### Task goal
Scan the data below for the string "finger". Show every line where it turns up.

(Stored data entries)
· · · ·

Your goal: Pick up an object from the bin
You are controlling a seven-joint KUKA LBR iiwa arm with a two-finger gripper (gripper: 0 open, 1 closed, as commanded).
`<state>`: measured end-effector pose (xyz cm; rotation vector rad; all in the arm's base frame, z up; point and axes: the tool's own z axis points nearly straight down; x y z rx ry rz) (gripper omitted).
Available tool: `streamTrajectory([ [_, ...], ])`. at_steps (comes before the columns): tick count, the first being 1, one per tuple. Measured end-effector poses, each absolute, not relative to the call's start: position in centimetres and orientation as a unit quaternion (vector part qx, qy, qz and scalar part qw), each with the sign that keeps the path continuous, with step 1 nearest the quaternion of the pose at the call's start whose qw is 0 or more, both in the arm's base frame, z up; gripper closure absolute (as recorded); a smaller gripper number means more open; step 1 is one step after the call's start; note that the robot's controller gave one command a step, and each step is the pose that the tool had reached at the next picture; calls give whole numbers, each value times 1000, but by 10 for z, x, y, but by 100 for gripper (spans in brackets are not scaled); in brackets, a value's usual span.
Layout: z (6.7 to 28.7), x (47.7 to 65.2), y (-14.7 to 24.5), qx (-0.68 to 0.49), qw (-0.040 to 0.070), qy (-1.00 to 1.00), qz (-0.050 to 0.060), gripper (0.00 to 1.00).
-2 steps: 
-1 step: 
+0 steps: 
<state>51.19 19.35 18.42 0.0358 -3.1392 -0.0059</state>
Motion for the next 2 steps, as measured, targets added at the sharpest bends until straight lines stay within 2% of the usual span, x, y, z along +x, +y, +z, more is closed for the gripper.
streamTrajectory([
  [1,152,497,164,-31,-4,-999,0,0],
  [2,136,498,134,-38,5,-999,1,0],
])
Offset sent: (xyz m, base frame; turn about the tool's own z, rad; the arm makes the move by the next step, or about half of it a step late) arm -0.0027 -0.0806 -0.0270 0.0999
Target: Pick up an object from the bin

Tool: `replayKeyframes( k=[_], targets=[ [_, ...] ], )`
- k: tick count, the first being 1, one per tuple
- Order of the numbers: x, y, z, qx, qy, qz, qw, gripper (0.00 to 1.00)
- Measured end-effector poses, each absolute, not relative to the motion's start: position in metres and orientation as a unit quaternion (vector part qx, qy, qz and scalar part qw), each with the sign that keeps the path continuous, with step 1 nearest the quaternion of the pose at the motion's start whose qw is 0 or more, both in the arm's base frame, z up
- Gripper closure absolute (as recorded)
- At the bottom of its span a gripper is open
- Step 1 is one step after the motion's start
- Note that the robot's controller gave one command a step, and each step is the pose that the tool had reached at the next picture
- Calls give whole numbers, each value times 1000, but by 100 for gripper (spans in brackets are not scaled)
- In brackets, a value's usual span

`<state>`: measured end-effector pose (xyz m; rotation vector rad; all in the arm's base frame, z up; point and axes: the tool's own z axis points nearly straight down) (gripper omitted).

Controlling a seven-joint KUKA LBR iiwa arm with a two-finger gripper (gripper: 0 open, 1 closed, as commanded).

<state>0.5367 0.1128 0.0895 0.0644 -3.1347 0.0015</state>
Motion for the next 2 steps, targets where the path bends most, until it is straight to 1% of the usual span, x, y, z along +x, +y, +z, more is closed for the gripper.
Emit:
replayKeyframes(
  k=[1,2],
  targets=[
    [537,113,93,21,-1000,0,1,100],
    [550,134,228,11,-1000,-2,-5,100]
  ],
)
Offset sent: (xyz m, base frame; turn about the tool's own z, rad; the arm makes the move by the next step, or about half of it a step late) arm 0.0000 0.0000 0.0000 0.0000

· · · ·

### Answer section
You are controlling a seven-joint KUKA LBR iiwa arm with a two-finger gripper (gripper: 0 open, 1 closed, as commanded).
Controlling a seven-joint KUKA LBR iiwa arm with a two-finger gripper (gripper: 0 open, 1 closed, as commanded).

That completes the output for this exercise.